[[ MATERIAL PROVIDED, beginning ]]
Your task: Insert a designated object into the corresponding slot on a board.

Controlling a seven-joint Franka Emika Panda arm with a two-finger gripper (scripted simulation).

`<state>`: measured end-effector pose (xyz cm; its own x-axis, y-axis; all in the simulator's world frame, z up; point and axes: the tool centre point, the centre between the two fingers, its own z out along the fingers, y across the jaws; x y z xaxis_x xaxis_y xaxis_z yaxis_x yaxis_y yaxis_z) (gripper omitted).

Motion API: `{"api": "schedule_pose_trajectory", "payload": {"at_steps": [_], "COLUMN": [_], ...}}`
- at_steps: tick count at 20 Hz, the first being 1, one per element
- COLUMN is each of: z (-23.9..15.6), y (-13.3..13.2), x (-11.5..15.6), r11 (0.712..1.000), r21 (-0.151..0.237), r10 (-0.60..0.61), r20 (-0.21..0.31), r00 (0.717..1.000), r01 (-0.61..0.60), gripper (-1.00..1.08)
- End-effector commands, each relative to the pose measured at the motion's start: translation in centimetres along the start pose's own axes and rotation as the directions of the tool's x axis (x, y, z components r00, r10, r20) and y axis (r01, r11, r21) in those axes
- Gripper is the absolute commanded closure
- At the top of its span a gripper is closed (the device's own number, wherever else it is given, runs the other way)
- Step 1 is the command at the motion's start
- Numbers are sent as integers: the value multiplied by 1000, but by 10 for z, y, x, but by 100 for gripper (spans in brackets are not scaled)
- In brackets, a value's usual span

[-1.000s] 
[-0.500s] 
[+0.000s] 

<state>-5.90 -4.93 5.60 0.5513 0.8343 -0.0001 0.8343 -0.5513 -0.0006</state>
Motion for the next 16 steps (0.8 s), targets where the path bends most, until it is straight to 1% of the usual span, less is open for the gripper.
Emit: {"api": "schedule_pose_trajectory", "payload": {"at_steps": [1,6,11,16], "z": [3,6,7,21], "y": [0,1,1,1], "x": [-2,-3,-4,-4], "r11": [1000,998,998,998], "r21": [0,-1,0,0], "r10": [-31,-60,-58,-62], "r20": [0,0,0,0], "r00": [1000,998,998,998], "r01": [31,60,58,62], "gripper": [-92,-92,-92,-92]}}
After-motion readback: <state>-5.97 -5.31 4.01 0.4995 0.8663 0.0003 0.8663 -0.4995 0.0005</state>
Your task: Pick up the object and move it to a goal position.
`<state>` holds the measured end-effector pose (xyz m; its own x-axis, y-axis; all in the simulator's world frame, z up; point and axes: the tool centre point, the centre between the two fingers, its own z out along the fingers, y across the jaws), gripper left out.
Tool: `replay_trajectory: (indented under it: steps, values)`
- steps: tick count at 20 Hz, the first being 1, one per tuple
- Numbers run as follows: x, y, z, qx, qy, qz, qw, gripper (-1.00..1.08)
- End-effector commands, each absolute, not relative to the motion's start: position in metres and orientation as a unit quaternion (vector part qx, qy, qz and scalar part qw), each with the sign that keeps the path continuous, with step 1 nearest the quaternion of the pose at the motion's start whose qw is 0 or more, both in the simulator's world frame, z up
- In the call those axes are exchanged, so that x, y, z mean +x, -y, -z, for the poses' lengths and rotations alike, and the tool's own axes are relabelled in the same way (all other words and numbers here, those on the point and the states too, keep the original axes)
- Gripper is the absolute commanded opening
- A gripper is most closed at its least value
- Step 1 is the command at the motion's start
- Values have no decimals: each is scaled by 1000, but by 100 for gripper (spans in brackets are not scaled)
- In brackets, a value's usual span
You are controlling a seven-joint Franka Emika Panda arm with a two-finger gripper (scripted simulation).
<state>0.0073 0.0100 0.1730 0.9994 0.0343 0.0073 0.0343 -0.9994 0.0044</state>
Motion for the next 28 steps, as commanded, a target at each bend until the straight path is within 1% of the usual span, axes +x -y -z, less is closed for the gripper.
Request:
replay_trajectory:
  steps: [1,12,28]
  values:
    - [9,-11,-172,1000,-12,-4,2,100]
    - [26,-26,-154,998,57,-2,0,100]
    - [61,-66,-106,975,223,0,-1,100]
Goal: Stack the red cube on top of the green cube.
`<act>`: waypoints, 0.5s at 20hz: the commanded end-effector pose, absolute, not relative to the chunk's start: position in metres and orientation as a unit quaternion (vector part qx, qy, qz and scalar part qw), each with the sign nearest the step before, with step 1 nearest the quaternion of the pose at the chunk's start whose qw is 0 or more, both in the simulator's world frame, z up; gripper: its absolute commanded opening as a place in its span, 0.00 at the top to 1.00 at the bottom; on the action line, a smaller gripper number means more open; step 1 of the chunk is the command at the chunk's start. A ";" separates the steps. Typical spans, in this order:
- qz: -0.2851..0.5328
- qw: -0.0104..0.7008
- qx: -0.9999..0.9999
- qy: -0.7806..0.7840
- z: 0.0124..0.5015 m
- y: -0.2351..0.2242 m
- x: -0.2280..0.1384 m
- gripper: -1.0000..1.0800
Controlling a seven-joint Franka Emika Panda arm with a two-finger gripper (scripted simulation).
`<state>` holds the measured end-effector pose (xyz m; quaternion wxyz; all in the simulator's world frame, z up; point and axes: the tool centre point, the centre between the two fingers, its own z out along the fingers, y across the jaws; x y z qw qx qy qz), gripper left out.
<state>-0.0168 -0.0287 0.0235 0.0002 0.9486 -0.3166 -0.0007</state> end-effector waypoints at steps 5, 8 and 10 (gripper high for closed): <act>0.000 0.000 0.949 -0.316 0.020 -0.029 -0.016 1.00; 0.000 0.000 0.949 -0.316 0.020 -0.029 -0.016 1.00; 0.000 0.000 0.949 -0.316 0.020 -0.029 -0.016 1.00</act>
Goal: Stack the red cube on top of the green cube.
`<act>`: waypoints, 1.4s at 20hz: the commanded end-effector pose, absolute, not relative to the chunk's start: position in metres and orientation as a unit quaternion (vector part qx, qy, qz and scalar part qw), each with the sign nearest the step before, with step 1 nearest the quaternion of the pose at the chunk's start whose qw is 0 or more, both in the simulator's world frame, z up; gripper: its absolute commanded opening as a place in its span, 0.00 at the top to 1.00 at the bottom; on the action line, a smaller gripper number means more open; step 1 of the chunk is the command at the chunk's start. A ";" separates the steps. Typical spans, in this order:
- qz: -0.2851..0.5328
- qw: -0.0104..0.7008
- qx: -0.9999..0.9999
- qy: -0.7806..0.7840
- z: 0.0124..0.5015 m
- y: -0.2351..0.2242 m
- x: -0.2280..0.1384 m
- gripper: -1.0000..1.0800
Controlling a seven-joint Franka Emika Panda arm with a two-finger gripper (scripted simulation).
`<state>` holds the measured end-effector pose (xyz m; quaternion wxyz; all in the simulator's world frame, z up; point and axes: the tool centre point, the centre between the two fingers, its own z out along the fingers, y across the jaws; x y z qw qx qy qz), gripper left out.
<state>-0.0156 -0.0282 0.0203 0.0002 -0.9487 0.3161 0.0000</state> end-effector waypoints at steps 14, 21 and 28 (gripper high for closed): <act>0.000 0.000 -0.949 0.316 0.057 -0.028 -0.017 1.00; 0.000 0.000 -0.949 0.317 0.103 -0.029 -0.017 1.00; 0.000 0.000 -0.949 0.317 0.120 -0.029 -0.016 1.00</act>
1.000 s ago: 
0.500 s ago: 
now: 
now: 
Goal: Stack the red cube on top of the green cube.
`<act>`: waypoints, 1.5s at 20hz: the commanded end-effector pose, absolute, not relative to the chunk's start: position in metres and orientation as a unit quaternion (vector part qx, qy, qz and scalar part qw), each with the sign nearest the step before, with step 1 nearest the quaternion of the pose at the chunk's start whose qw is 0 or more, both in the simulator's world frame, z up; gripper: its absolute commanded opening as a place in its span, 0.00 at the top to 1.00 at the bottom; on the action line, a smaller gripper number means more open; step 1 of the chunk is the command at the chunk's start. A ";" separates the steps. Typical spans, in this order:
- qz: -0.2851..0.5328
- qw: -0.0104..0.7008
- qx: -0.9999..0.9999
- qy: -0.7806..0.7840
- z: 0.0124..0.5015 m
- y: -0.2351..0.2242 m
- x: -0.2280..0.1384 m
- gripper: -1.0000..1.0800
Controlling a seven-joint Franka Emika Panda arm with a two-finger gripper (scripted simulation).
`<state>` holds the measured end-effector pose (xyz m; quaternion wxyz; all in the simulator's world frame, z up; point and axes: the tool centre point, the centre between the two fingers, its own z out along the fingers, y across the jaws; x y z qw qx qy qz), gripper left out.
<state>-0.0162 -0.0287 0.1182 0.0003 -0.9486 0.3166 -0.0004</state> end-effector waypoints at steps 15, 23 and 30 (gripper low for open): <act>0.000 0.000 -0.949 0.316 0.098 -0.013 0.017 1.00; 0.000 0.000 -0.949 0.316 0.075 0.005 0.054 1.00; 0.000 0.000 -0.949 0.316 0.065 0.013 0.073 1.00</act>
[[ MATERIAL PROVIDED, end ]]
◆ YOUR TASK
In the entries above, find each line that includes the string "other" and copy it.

◆ RESULT OF THIS TASK
- At the top of its span a gripper is closed (the device's own number, wherever else it is given, runs the other way)
- In the call those axes are exchanged, so that x, y, z mean +x, -y, -z, for the poses' lengths and rotations alike, and the tool's own axes are relabelled in the same way (all other words and numbers here, those on the point and the states too, keep the original axes)

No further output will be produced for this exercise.